Brain sections were postfixed in acetone for 15 minutes on ice and then blocked with 2% bovine serum albumin, 0.1% Triton X-100 (Sigma-Aldrich), and 10% normal donkey serum for 1 hour at RT. The triple immunostaining was performed using chicken anti–tyrosine hydroxylase (TH) (1/800, AB76442; Abcam, Cambridge, UK), rabbit anti-cFOS (cFOS) (1/50, SC52; Santa Cruz Biotechnology, Dallas, Texas, USA), and goat anti-NK1R (1/800, AB61705; Abcam). Other sections were stained with rabbit anti–neuronal nitric oxide synthase (nNOS) (1/200, 4231; Cell Signalling, Danvers, Massachusetts, USA). Secondary detection was performed using Alexa Fluor 594 donkey anti-rabbit IgG (1/1000, A21207; Life Technologies, Carlsbad, California, USA), FITC donkey anti-chicken (1/1000, 703-095-155; Jackson ImmunoResearch, Ely, Cambridgeshire, UK), Alexa Fluor 633 donkey anti-goat (1/1000, A11073; Life Technologies), or Alexa Fluor 488 donkey anti-rabbit IgG (1/1000, A21207; Life Technologies) for 1 hour at RT, diluted in blocking solution.
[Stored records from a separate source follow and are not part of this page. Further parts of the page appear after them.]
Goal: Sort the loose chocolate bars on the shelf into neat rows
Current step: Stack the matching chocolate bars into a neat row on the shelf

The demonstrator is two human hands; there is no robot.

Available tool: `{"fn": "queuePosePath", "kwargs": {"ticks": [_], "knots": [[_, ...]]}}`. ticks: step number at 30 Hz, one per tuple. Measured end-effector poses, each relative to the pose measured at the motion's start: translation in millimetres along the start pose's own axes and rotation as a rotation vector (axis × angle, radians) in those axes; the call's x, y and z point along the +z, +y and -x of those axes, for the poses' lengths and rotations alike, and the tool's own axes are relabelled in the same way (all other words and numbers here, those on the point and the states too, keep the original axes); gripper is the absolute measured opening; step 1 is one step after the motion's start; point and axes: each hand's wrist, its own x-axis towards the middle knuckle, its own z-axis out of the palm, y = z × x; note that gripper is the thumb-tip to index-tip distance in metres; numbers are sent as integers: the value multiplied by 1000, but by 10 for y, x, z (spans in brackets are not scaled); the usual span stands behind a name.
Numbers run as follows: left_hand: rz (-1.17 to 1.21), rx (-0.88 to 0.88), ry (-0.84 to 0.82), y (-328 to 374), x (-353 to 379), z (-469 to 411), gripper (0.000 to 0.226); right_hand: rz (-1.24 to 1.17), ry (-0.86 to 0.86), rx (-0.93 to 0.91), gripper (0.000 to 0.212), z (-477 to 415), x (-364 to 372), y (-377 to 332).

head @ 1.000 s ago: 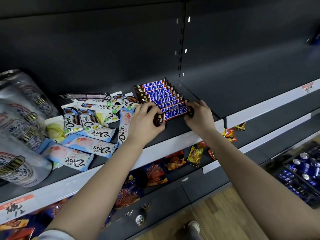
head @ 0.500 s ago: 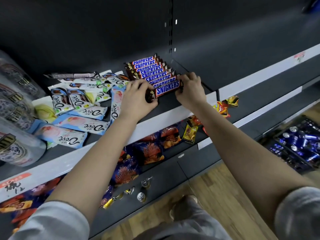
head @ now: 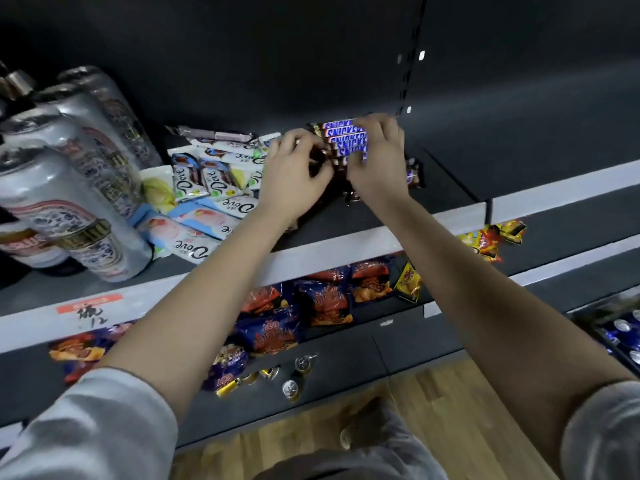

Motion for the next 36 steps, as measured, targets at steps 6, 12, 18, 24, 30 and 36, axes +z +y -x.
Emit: {"fn": "queuePosePath", "kwargs": {"ticks": [6,12,18,24,30,36], "knots": [[-167,-198,42,-605,-534,169,44,-93,-144,-188,43,-87,555,-483],[-159,-468,-13,-1015,-844,376,44,-110,-309,-202,48,-97,1052,-851],[-131,-489,-37,-1156,-761,387,44,-98,-390,-230,49,-251,1382,-1061],[-259,-558,46,-1168,-637,295,43,-9,-464,-195,47,-617,1641,-1047],[-347,-515,40,-1211,-588,313,43,105,-538,-145,49,-736,1724,-1066],[-337,-510,75,-1190,-579,312,42,-8,-537,-162,39,-743,1656,-1039]]}}
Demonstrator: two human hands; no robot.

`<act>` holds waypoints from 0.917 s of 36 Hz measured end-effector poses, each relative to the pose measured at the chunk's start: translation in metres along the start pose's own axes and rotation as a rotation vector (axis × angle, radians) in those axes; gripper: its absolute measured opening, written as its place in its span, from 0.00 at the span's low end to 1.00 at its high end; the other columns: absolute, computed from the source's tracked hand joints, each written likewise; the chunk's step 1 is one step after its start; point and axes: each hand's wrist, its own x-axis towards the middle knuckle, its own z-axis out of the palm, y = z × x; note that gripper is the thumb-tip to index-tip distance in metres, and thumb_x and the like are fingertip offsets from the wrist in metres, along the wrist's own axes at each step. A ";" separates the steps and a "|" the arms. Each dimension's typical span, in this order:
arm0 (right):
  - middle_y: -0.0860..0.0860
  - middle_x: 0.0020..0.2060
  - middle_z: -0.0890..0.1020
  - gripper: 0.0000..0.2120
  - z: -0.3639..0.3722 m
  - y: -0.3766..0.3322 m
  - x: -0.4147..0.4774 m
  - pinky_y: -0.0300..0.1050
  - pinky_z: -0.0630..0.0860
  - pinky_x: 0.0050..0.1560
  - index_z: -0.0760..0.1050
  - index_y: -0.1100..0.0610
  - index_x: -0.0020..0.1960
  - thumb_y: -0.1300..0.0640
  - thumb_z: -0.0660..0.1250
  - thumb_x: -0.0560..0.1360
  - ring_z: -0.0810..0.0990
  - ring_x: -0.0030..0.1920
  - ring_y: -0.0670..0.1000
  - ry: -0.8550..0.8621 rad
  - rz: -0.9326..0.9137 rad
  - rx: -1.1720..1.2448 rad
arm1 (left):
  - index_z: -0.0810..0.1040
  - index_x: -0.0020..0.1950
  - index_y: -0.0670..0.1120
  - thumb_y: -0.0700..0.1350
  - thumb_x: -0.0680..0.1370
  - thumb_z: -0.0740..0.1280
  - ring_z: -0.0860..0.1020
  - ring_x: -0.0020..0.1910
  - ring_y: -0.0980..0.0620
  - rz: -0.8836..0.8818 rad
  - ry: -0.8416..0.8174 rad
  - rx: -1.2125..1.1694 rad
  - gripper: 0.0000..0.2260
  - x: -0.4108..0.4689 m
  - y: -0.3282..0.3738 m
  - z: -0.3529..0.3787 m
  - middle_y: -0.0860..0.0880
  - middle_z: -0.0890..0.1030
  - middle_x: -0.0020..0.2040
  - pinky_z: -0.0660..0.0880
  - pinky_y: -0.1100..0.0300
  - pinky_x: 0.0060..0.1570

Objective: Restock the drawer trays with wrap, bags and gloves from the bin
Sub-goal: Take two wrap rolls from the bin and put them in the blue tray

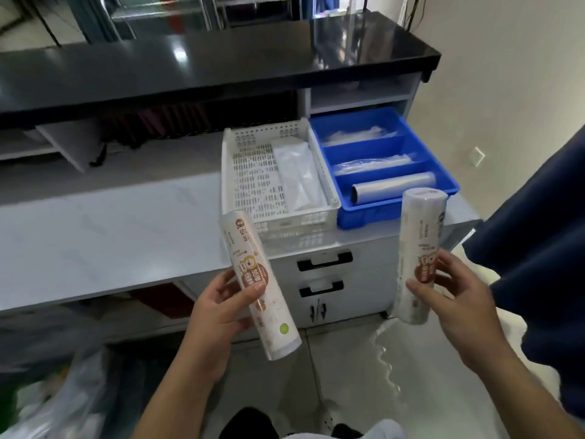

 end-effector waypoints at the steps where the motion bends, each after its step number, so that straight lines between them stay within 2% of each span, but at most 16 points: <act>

Samples were counterstained with 4,6-diamidino-2-phenylindole (DAPI; Vector Laboratories, Inc., Burlingame, CA, USA) and mounted. Pictures were acquired with a DeltaVision Ultra microscope (GE Healthcare, Chicago, IL, USA) (20×). The image analysis was performed using ImageJ software (National Institutes of Health, Bethesda, MD, USA). A negative control using only the secondary antibody was used to establish a fluorescence threshold in each channel. In addition, isotypes control were performed (
Supplementary Material). Then, triple-positive cells (TH
+, cFOS
+, NK1R
+) were quantified and normalized by the total number of TH
+ cells. The result was expressed as triple-positive cell percentage. cFOS
+ or nNOS
+ neurons were quantified separately and the results expressed as nNOS
+ or cFOS
+ cells/section. For the PVH, 10 brain sections and two fields/section were quantified; for the LHA, 20 brain sections and six fields/section were analyzed.